§ YOUR TASK: Below are the records; pull every line that includes "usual".

↓↓↓

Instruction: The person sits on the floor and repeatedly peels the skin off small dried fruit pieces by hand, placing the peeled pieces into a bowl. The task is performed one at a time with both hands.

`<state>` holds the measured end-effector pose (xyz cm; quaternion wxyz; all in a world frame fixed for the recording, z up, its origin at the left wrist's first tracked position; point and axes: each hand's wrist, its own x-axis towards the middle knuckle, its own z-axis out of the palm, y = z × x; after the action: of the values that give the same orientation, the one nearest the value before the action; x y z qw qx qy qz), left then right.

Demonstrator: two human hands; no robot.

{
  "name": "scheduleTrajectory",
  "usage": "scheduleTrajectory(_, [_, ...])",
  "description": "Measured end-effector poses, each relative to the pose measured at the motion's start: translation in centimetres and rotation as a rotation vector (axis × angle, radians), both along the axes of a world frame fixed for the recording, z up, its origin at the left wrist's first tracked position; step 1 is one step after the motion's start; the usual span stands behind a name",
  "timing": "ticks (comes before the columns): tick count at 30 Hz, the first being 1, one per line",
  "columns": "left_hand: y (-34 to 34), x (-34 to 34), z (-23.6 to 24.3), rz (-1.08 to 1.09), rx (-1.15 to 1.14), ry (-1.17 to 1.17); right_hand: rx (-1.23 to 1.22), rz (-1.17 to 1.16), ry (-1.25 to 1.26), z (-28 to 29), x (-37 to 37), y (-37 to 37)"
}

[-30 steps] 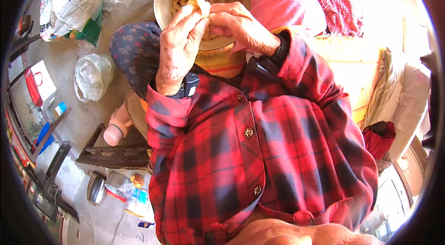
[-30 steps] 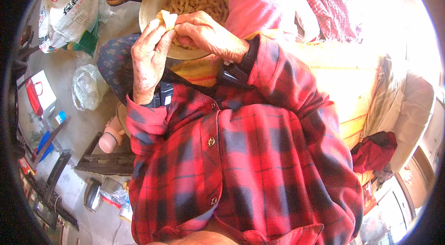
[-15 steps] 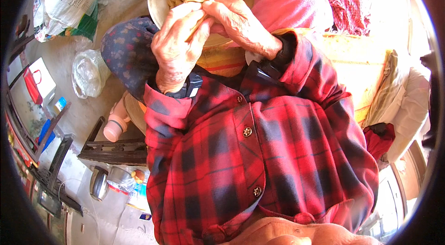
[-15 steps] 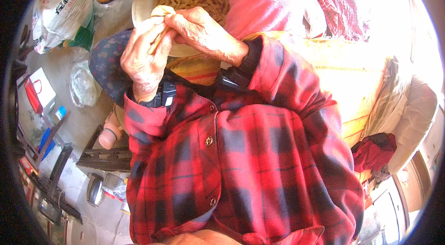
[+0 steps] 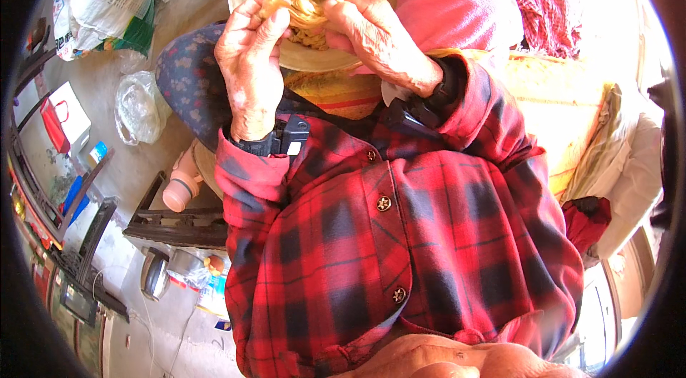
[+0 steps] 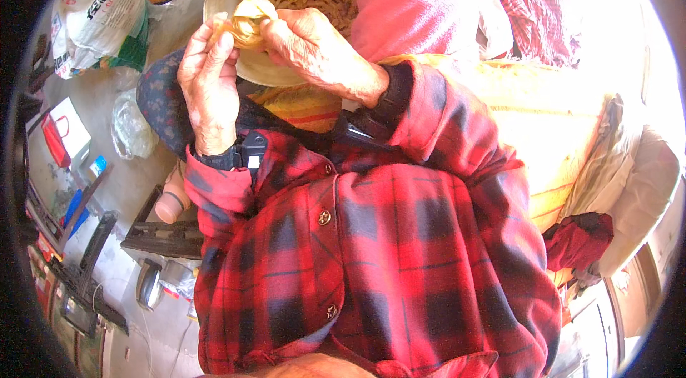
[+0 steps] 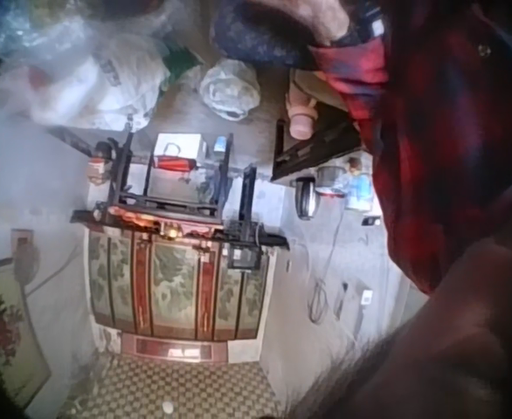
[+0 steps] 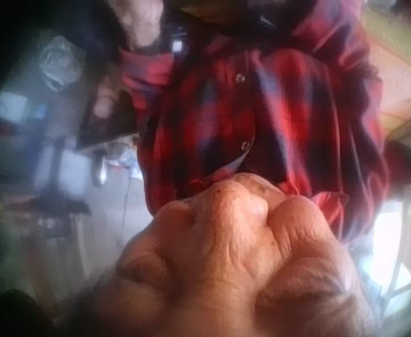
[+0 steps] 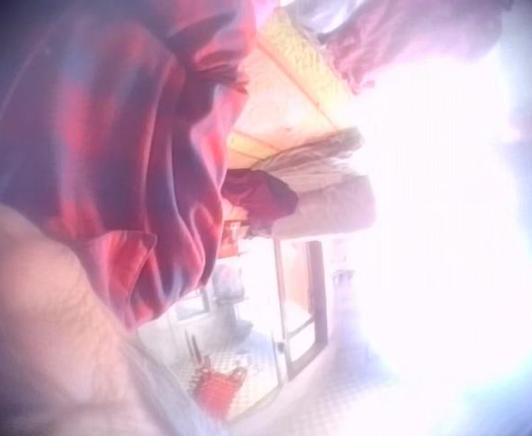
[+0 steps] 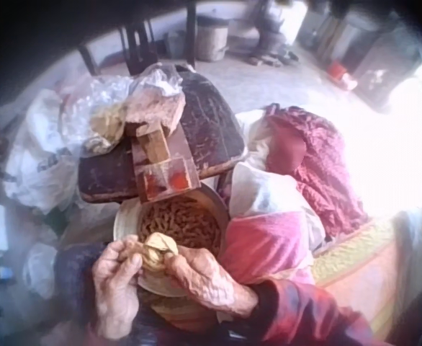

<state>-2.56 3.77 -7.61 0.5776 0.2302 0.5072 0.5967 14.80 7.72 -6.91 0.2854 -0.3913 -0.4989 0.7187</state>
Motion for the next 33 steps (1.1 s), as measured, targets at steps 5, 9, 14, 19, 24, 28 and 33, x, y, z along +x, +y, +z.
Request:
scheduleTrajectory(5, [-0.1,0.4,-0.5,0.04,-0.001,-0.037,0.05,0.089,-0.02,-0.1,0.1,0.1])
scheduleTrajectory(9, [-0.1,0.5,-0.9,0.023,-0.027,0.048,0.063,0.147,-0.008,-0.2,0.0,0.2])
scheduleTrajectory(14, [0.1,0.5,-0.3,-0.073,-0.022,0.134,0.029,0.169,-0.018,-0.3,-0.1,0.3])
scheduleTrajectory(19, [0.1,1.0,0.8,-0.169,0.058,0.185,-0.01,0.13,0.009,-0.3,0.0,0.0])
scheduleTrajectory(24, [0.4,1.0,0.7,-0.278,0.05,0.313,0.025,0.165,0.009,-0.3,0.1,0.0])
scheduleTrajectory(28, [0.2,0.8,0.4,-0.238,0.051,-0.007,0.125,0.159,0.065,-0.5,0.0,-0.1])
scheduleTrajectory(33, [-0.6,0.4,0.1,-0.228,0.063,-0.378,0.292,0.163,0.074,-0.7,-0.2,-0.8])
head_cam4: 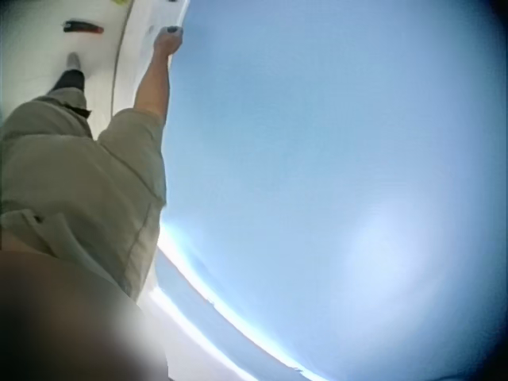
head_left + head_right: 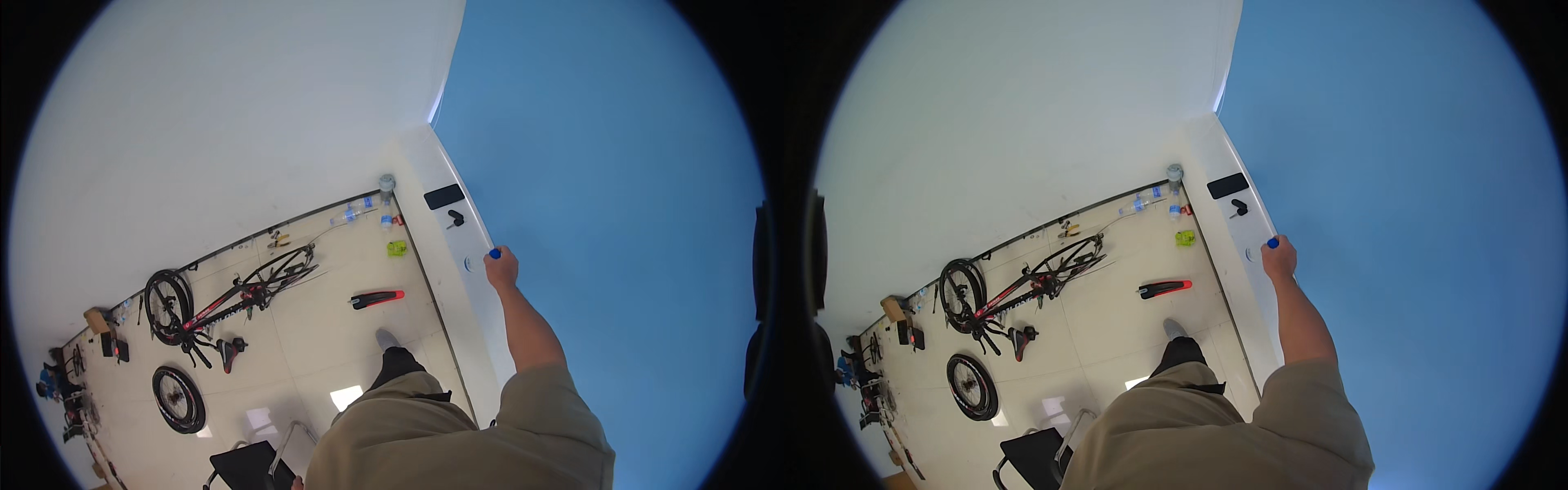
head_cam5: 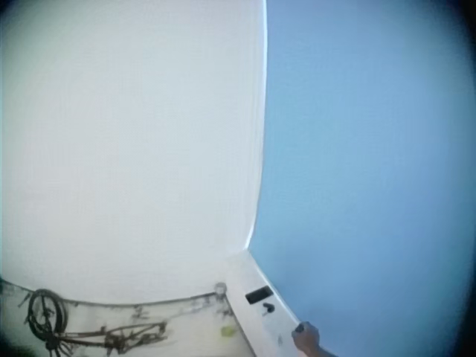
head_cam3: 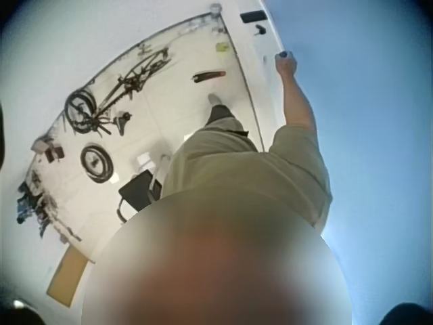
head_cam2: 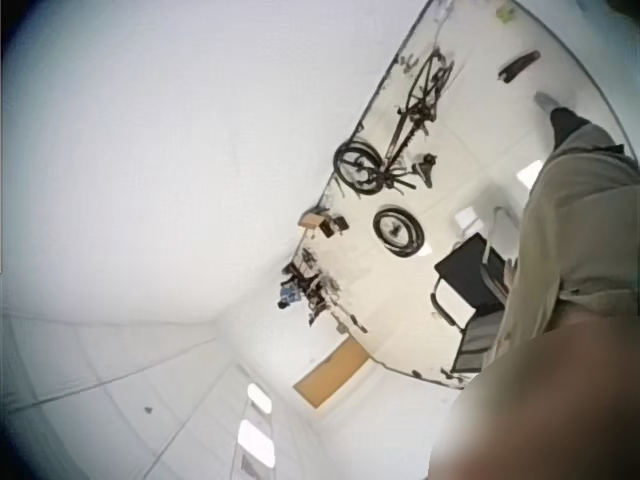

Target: The person enters a room, places a water bottle on a ledge, and sits on a chair. They then use a wrench to adjust and tighten the handlebar stem on a disassembled bicycle lying on the floor.

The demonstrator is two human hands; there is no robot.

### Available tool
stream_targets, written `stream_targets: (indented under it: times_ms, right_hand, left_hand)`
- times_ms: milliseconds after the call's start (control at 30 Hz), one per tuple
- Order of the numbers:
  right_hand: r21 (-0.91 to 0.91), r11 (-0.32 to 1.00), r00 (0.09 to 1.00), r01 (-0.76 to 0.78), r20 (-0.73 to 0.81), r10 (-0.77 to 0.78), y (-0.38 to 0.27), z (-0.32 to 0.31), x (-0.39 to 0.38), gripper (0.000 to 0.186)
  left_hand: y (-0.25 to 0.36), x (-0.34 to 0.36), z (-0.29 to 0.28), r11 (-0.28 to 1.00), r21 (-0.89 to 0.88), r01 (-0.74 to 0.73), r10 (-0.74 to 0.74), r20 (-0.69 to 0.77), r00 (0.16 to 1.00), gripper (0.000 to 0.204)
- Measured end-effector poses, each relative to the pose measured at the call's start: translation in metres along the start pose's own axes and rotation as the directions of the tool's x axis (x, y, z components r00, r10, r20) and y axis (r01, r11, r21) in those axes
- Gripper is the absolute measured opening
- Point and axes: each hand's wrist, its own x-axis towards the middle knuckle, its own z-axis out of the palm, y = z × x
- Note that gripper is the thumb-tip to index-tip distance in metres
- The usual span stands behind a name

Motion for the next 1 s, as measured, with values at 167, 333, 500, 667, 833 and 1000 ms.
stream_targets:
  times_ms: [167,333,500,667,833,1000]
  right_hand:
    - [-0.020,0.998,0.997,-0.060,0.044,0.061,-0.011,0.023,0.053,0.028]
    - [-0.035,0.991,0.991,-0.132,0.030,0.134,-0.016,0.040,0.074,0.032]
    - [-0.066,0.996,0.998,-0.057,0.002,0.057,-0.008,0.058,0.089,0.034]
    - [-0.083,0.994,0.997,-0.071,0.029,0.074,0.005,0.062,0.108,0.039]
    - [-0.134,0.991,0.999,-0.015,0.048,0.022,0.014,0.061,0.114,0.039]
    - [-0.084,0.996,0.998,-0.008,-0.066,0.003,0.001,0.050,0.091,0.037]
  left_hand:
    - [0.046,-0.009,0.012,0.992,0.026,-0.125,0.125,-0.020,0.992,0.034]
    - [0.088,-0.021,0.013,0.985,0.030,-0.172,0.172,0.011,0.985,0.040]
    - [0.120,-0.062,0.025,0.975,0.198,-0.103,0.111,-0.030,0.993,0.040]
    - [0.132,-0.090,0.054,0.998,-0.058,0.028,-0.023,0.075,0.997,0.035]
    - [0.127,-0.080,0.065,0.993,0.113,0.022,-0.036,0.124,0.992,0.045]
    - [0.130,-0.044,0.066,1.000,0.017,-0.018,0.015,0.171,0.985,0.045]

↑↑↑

§ RESPONSE TO THE EXERCISE:
  "description": "Measured end-effector poses, each relative to the pose measured at the motion's start: translation in centimetres and rotation as a rotation vector (axis × angle, radians), both along the axes of a world frame fixed for the recording, z up, its origin at the left wrist's first tracked position; step 1 is one step after the motion's start; the usual span stands behind a name",
- The usual span stands behind a name

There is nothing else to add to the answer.